A web-friend wrote me: Don’t hope too much to the education of China. I was not convinced, because I put my hands on my chest and I can touch that tone from it. I felt I could do some things. I believed China and China’s education will be flourishing.
Then an ideal, or more precisely, the ideal of an education worker can hardly come true, esp. today, in some place where education is researched intensively.
To live is difficult! I was told by a professor. Now I understand it.
If you still hold an ideal, esp. that “ideal for education future”, You have to take most part of your life to confront resistances from different directions. It is important for a researcher to put most part of his/her energy to engage in choosing a “line”----where he/her should stand on rightly. Once he/her stood on a wrong one, would which mean that the ideal might tend to be dead….
Day by day, one by one, researcher with that kind of ideal can not possess of calm minds which is necessary for thinking, and gradually lost the needs for them. Within a fretful atmosphere, writings with flippancy and inanition gradually become a fashion. Education now is becoming a “market” regulated by the lever of pure profit.
Whether should the academic conscience of an education researcher be demanded or not? Where should it be found?
Last week, I attended to a “parents meeting” hold by my son’s school. I was affected by those desires and expectations of teachers . It let me touch again the tone of my heart---an ordinary educationist’s heart with conscience.
Yesterday, I was present at a seminar at my experimental school, I discussed with some master teachers. I was educated by their ideals and creation for the future classrooms. The hope of mine was re-fired.
……
At alien place, I experienced that feeling of “solitude” when I met that man who let me to pronounce this word again and again… …And just from that moment, I have known the meaning of the world for one person. In effect, I felt I was not lonely even though I was alone, because I could touch that tone from my heart.
Now no body let me pronounce that word, however, a wave of “solitude” is surging over my body...
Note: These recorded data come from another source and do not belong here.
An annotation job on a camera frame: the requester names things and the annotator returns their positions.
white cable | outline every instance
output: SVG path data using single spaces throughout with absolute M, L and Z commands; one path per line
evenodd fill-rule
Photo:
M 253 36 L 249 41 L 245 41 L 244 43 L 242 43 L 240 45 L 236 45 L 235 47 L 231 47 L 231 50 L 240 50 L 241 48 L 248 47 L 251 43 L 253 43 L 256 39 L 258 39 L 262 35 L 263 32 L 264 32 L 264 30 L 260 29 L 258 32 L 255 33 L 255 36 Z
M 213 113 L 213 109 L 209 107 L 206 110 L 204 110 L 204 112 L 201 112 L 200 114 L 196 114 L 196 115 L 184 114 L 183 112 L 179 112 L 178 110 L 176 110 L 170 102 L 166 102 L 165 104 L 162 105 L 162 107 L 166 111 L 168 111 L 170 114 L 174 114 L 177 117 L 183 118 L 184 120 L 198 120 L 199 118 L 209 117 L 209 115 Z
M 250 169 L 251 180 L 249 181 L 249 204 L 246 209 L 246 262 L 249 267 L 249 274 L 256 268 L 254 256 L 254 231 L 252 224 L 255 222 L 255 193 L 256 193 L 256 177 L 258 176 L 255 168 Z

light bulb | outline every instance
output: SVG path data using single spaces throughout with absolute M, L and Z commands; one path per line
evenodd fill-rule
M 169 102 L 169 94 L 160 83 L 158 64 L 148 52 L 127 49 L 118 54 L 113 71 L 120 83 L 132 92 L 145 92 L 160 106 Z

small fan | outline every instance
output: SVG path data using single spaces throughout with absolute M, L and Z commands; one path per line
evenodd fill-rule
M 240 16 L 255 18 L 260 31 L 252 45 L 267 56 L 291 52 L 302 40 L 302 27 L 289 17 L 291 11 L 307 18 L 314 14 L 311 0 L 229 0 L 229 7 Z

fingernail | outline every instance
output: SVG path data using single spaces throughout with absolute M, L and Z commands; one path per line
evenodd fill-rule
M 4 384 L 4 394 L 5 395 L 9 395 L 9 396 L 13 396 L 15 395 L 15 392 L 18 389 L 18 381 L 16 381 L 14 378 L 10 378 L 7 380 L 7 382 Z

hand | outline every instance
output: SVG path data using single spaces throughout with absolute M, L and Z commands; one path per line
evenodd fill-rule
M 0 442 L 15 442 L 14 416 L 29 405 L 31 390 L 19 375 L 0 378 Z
I can endure any ways of isolation because I have learnt to be strong during those days I was alone.
Life provides many choices for each person. Perhaps a piano I have longed for many years would be at my room in advance!
A person, who is often bespattered by others, must be an important role. ----Last night I received this short message.
It is a great pleasure for me to work with Prof. André Giordan and my teammates at LDES.
365 special days and nights, has being flashed by! While each is beautiful……
I have got warmhearted care from you, which let me feel that such an internationally influential team---LDES is more like a family.
I love the family!
Thank you to the family: André Giordan, Julen Ajuriaguerra, Anne Fauche, Francine Pellaud, Claudine Poupeny, Grégoire Lagger, and Sébastien Baelde, who share your research findings, thoughts, brightness and life stories openly with me.
Living in this harmonious family, I have being apperceived and enjoyed collaborations and intelligence distributions among members, and the collective contributions from the whole team; I thus began to understand how the culture of an excellent organization has been gestated.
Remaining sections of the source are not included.